A practical guide from someone who's spent hundreds of hours pushing AI to its limits
AI (Artificial Intelligence) refers to computer systems that can perform tasks that typically require human intelligence. The AI tools most people use today are Large Language Models (LLMs) - systems trained on massive amounts of text to understand and generate human-like responses.
Think of it like this: AI isn't magic, and it's not sentient. It's pattern recognition at scale. It's seen millions of examples of how humans write, reason, and solve problems, and it uses those patterns to help you with your tasks.
What AI can do well: Writing, analysis, brainstorming, research synthesis, explaining concepts, coding assistance, and strategic thinking.
What AI struggles with: Visual design (often looks dated), consistent creative prose, understanding brand subtleties, and anything requiring true originality rather than pattern-matching.
Different AI tools have different strengths. Here's how to think about the major players:
Best for: Writing, brainstorming, daily casual work. Has memory across conversations. Great for social posts, emails, blog content, and creative ideation. Feels like your everyday coworker.
Best for: Building things, coding, complex documents, detailed analysis. Excellent at creating files, websites, spreadsheets, presentations. Your technical specialist for when you need to make something.
Best for: Quick lookups, fast reference, Google workspace integration. Good for speed when you need a quick answer or Google Docs/Sheets help.
Best for: Research with citations. Gets real-time web info and cites sources. Use when you need current, credible information with attribution.
Best for: AI image generation. Create custom visuals, mockups, artwork from text prompts. Quality improving constantly.
Best for: Coding in your IDE. Autocompletes code, suggests functions, helps debug. Essential for developers.
Best for: Workspace integration. Write and brainstorm directly in Notion without leaving your workspace.
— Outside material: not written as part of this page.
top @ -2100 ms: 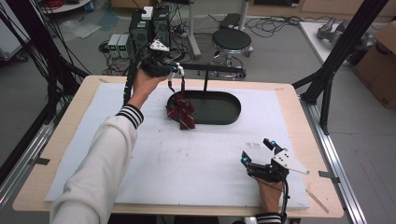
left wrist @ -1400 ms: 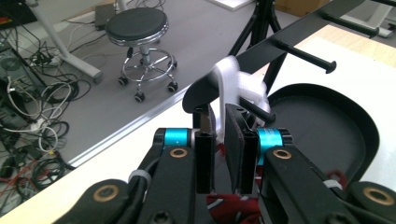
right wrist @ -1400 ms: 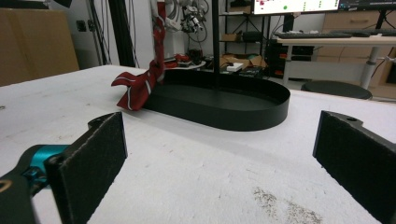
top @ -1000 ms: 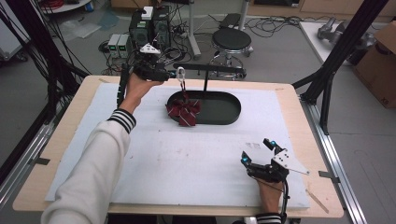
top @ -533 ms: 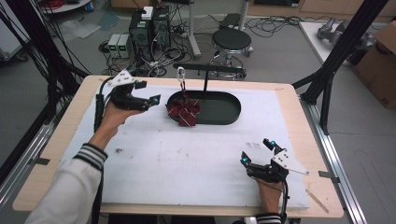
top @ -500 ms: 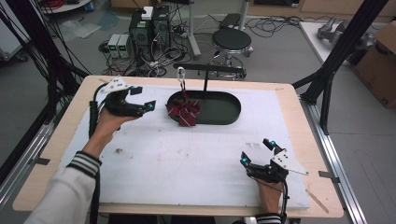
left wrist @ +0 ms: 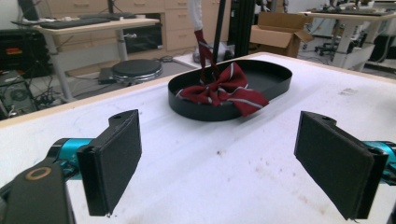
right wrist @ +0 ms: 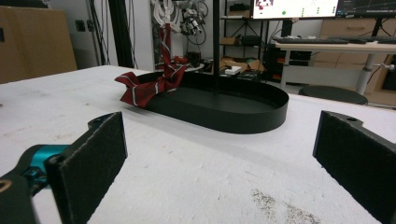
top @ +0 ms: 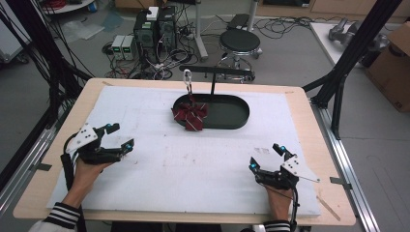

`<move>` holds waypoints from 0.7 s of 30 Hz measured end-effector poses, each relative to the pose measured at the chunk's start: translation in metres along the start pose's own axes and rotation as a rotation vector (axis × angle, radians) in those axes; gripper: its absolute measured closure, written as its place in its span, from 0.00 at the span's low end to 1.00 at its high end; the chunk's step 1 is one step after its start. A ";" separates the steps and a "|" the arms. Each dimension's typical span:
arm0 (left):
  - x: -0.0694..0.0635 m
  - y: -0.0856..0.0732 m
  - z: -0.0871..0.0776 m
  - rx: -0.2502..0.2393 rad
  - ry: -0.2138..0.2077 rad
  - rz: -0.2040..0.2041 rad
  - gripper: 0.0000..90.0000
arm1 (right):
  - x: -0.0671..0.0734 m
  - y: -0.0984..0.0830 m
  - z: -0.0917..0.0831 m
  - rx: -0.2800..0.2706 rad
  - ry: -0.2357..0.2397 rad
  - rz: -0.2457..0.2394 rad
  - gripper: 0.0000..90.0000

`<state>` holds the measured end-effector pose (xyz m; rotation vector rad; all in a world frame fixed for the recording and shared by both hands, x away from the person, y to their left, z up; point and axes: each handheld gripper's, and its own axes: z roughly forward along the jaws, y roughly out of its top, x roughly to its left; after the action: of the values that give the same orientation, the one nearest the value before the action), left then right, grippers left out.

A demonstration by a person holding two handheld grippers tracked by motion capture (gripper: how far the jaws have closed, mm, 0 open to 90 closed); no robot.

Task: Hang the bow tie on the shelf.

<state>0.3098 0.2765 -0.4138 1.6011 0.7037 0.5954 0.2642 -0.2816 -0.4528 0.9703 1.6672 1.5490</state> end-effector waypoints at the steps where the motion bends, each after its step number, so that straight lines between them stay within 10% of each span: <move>1: -0.001 -0.004 -0.002 -0.004 0.003 -0.002 0.17 | 0.000 0.000 0.000 0.000 0.000 -0.003 0.02; 21: -0.016 -0.044 -0.019 -0.164 0.069 0.017 0.17 | 0.000 0.000 -0.001 -0.005 0.002 0.000 0.02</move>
<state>0.2805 0.2811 -0.4542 1.4415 0.6755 0.7055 0.2635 -0.2815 -0.4530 0.9662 1.6647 1.5536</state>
Don't just stick to one tool. Use ChatGPT for writing and daily brainstorms, Claude for building websites and complex documents, Gemini for quick Google lookups. Add specialized tools like Perplexity (research), Midjourney (images), or Copilot (coding) as needed.
The quality of AI output depends heavily on the quality of your input. Here's what actually works:
"Write something about productivity"
"Write a 500-word LinkedIn post about productivity tips for product managers, focusing on stakeholder management"
Show AI what you want. If you're asking for content in a specific style, paste an example. If you want analysis in a certain format, show the structure.
Don't make AI guess. Tell it who you are, what you're trying to accomplish, and any relevant background. This is why the context template works so well.
First drafts from AI are rarely perfect. Ask for revisions: "Make it more concise," "Add more data," "Change the tone to be more casual."
Upload a context document at the start of conversations. Include your background, goals, working style, and current projects. AI quality improves dramatically when it has this foundation.
Want more prompt examples?
Ever notice AI conversations sometimes hit a wall? That's because of tokens and memory limits.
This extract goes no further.